Further, GRACE points out that ADOT “failed to analyze the South Mountain Loop 202’s disparate health, environmental, and economic impacts on the tribe and tribal members who already experience higher rates of diabetes and asthma that would be exacerbated if the South Mountain Loop 202 were constructed.”

These and other violations amount to a failure to honor, observe and uphold the United Nations Declaration on the Rights of Indigenous Peoples (“UNDRIP”).

The DEIS appears to fit perfectly with the attitude and temperament with at least some of the freeway’s proponents, including Arizona Department of Transportation spokesman Tim Tait who called the DEIS “well researched” to Roc Arnett, president of the East Valley Partnership, who was recently quoted as saying that he “can’t imagine there are any issues that can’t be resolved.”

Despite their apparent lack of vision, the proposed eight-lane freeway would cut gouge a 40-story high, 200-yard wide cut into South Mountain thereby destroying wildlife and habitat, increasing local air pollution, and decimating Indigenous culture, history and religious practices.

The federal civil rights complaint against ADOT aims to put an end to the threat by requesting that the federal government cease its funding of South Mountain Freeway because of the disproportionate impacts on the people of Gila River Indian Community.

There is a chance, however, that ADOT won’t always depend on federal funding.
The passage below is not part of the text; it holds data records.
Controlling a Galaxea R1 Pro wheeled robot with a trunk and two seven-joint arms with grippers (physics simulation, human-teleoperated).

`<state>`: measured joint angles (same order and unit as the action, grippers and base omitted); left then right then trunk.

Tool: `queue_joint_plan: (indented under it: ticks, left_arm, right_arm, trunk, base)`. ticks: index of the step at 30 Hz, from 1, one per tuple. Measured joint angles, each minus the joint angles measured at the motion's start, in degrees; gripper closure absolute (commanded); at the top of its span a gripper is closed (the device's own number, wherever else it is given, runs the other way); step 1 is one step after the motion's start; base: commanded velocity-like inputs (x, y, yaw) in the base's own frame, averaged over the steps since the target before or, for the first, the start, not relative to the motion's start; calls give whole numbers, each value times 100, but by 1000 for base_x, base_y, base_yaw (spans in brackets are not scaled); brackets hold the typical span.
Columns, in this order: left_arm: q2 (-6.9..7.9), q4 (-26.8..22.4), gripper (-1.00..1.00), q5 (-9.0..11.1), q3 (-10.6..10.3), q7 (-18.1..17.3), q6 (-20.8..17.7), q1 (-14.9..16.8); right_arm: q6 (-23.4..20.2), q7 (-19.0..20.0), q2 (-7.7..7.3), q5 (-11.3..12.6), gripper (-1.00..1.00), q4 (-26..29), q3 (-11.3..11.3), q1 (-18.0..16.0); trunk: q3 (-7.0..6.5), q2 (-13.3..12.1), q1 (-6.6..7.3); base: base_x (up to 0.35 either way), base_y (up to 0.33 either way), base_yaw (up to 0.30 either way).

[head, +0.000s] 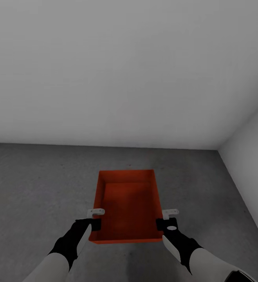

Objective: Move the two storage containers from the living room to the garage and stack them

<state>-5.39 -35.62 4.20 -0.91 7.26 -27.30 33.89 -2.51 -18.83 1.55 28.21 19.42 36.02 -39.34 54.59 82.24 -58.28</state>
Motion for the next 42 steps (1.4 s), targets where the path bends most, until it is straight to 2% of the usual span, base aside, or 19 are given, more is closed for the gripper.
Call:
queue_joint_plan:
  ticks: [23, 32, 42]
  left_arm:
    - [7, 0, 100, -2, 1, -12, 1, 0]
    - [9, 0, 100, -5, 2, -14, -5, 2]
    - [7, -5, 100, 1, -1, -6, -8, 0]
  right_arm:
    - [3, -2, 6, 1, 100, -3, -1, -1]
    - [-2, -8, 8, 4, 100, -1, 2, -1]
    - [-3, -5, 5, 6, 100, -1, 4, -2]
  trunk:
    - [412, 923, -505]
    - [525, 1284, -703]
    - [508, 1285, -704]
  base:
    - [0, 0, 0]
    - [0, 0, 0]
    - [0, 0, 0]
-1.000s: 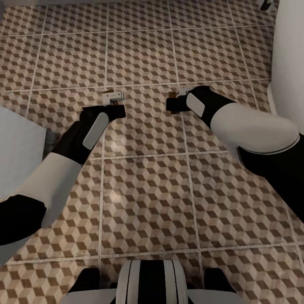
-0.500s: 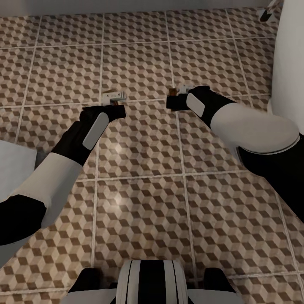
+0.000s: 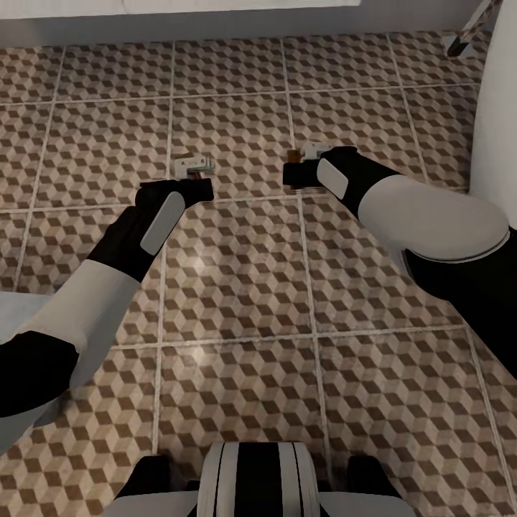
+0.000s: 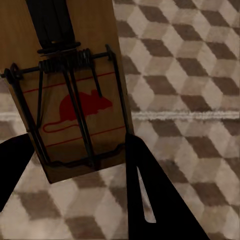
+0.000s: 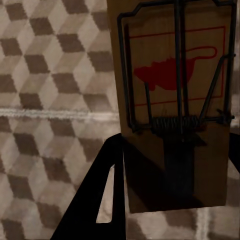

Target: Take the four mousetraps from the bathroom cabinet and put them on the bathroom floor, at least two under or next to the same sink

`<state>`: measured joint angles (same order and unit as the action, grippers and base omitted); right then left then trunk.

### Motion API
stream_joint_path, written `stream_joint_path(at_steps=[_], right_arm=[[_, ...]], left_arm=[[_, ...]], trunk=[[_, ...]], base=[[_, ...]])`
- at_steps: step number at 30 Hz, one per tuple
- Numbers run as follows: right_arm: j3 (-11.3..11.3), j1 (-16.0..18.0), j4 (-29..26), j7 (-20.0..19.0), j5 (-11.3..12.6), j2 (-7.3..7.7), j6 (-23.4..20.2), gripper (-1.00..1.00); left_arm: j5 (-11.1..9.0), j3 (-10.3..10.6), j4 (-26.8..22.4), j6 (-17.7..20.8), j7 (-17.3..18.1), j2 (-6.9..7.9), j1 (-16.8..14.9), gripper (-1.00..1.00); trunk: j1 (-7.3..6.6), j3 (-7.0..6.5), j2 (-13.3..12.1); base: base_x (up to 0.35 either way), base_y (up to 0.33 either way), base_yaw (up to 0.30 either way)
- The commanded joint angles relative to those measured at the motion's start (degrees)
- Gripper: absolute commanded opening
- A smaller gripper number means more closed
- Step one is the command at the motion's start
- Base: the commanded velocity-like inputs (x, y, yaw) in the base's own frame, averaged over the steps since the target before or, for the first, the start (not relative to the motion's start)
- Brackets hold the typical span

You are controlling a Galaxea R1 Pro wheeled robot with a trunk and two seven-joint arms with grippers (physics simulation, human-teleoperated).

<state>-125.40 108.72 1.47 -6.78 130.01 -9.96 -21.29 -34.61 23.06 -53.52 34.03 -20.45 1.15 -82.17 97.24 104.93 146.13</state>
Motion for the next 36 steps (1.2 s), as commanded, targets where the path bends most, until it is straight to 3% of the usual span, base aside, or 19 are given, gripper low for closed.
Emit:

A group of companies–led by Kiewit Development Co., Kiewit Infrastructure West Co., Sundt Construction, Inc. and Parsons Corporation–have submitted an unsolicited proposal to build the South Mountain Freeway with private investment. ADOT is reportedly reviewing that proposal.

GRACE, meanwhile prepares to take the struggle to the international stage by filing complaints with the UN Special Rapporteurs on human rights and fundamental freedoms of indigenous people, cultural rights, and freedom of religion. GRACE may also approach the Inter-American Court of Human Rights (IACHR), which is well known for ruling in favor of Indigenous Rights.